Deana Protz, public relations and communications specialist at Oakdale Electric Cooperative, captured this photo of her son having fun on the sandstone outcrops at Rocky Arbor State Park in the Wisconsin Dells region. “I love exploring the Wisconsin State Parks with my two sons,” she said. “Not only am I helping them develop a lifelong love for the great outdoors, but I’m making physical activity fun and exciting, while helping them to achieve success.

Not unlike cooperatives, which are owned by the members who use their services, state parks belong to all Wisconsin residents, who pay a small fee to use them.
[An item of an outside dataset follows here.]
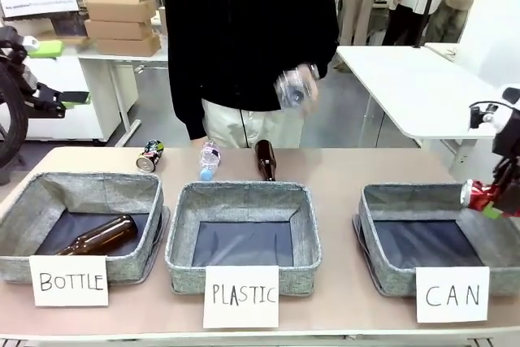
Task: Sort the can waste into the basket.
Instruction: Pick up the can waste from the table and place it in the right Fabric basket.
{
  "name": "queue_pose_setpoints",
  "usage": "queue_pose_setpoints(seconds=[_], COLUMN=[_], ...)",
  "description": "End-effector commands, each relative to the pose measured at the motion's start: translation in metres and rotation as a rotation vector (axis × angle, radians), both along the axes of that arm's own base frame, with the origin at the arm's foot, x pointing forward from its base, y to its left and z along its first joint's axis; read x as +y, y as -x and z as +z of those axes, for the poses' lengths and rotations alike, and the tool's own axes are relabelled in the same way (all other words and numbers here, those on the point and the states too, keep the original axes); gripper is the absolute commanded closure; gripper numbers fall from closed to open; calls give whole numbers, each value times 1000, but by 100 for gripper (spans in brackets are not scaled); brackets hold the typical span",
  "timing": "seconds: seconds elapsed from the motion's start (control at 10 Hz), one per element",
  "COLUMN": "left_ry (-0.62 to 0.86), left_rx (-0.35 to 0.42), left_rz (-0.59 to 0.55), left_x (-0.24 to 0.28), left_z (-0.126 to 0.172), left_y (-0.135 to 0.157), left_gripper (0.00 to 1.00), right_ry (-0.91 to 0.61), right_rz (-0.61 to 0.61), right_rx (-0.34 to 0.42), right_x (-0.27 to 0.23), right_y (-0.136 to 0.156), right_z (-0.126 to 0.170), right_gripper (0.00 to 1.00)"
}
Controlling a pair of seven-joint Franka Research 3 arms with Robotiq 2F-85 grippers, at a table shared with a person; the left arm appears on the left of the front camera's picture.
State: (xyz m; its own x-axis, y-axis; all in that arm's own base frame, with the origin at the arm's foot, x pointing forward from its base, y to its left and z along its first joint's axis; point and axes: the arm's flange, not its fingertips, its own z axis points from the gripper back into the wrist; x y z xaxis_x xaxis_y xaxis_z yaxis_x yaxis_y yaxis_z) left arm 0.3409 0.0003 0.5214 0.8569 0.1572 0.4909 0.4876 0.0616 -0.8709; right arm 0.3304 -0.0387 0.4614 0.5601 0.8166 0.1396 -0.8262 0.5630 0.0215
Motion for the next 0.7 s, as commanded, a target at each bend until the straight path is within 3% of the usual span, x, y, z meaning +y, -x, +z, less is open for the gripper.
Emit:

And just as all members share responsibility for the well-being of their cooperative, all users of the state park system share responsibility for the well-being of the parks.
As we are gradually able to safely ease out of our immediate surroundings, we urge you to treasure these beautiful resources and take good care of them. Use their trails and waters to enjoy hiking, swimming, kayaking, picnicking, camping—whatever outdoor activity each particular park offers.

Visitors can climb the 223 stone steps to the top of the bluff at Mill Bluff State Park in Camp Douglas, as seen in this photo by Deana Protz, Oakdale Electric.

But please do it responsibly. Bring a garbage bag so you can take your trash and recyclables back home with you. Follow any rules as they pertain to fishing, boating, or trail use. Be considerate of others who are also using the park, and be considerate of the natural environment. Treat the park as a home you’ve been longing to return to.
For more information about each park, and to follow the latest COVID-19-related updates regarding park openings and regulations, visit

A waterfall is one of many natural features found at Governor Dodge State Park in Dodgville, captured here by Amanda Downing, receptionist at Scenic Rivers Energy Cooperative. “My family enjoys hiking in places that have great views, and Governor Dodge State Park never leaves us disappointed,” she said.

“It’s great to get out and see so much beauty right in our own backyard.”


Copper Falls State Park in Mellen contains a section of the Bad River, which flows through a gorge and drops over several waterfalls. Laura Palzkill, member services assistant at Price Electric Cooperative, took this photo of her children taking in the beautiful scene.
“Copper Falls is a nice park for a day trip, with a variety of hiking trails, great falls views, a snack bar, and playground for kids,” she said. “We haven’t camped there yet, but are hoping to soon!”

Devil’s Lake in Baraboo is Wisconsin’s largest state park. “The hiking trails at Devils Lake are endless and are sure to bring you to some incredible pit stops with breathtaking views,” said Adams-Columbia Electric’s Haley Melby, who took the photo above left. “If you’re looking for a place to take the family and stay busy all day, Devil’s Lake is the place to go.”

Brunet Island State Park is located where the Fisher River joins the Chippewa River north of Cornell, with the main development of the park on an island in the Chippewa River. Missy Larson, billing clerk at Chippewa Valley Electric Cooperative, captured the beautiful image at lower left. “What I love about Brunet Island is that it’s close to home and it’s a beautiful state park with lots of activities to offer, from camping to fishing and, of course, the beautiful river to go kayaking on with family and friends,” she said.